Never has that been truer than at the moment, when our economic weaknesses have been displayed in a humiliating fashion. We must intervene effectively in the global issues that have been discussed. We should not underestimate our capacity, but we have to be realistic about our capabilities and not exaggerate what we can effect beneficently.

I hope that the words of the noble Lord, Lord Owen, on the Strategic Defence Review will be listened to. He has always been concerned about that aspect of our national interest. He made the important recommendation that the review should be far-reaching. He said that we should not accept any limitation on the commitments that we can afford and those that we cannot afford and that we should consider what makes most sense.

I want to speak in particular about the European Union, because I do not entirely accept what the noble Lord, Lord Owen, said about the danger of being locked into the EU strategically. I argue that our capacity for influencing the issues that have been raised in this debate will be immensely strengthened if the European Union speaks with one voice. As the noble Lord, Lord Eatwell, pointed out, we should not differentiate ourselves from and hold at arm’s length the economic problems of the eurozone. We must recognise that those problems impact directly on this country. The fact that we did not join the euro has, if anything, diminished our capacity to avoid the crisis and has to some extent weakened our voice in coming to grips with it. We must not for a moment stand back in a vain—in both senses of the word—attempt to proclaim a superiority that we certainly do not merit.

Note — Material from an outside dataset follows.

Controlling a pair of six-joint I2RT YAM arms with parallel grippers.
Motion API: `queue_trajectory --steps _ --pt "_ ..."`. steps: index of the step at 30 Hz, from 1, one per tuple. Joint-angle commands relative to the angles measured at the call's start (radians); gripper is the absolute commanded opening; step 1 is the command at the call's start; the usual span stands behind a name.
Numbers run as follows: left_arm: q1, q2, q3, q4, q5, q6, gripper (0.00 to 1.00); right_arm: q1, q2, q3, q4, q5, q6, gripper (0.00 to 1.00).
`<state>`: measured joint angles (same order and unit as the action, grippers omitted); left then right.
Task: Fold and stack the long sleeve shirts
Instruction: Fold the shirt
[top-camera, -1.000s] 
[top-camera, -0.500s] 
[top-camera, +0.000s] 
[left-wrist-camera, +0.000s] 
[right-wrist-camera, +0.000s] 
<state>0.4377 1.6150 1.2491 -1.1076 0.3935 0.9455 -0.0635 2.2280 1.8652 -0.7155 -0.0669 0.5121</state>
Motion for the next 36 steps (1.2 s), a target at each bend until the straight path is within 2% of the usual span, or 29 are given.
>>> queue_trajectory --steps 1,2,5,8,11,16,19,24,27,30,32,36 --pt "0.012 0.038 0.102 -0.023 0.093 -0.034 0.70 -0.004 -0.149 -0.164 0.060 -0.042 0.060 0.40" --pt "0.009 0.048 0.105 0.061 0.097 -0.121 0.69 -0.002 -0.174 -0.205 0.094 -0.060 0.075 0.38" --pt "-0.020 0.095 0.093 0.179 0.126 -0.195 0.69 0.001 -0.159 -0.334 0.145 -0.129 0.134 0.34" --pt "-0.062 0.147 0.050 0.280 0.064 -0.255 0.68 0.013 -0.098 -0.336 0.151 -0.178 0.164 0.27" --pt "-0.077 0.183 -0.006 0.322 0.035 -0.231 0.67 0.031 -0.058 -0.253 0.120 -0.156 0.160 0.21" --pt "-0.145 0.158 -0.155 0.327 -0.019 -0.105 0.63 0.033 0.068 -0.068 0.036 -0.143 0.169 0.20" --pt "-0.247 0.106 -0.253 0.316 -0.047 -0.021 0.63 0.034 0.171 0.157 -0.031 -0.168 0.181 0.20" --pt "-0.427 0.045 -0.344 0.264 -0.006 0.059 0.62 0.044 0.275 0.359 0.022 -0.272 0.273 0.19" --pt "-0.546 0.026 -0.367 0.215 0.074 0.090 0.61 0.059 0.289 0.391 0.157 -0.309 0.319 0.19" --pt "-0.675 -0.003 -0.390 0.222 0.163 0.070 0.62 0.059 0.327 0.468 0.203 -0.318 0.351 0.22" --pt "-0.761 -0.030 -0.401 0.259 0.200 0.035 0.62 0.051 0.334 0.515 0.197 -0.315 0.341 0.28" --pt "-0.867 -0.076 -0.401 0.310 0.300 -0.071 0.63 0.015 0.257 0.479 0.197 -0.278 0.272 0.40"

If the European Union is not embroiling and entangling us, but making a serious contribution to such matters as climate change, on which it conspicuously failed to make any significant impact in the outcome of the Copenhagen conference, there is a lesson for us. Our voice and interests—what has been referred to as our international network of historic contacts in the Commonwealth and other alliances—will be amplified immensely if we can come together with the European Union. If we recognise the limitations of our diplomatic capacity, which are reflected to some extent in the cuts that have been made in the departmental spending of our Foreign and Commonwealth Office, let us welcome the setting up of the External Action Service. Let us back that, where we can, with a political attempt to bring together the understanding of the member countries of the European Union, and utilise our connections and theirs—many of them also have colonial and imperial links—so that we can play a part in settling international disputes and holding risks and terrors at bay by exercising the weight that the European Union’s state of development really does require of us.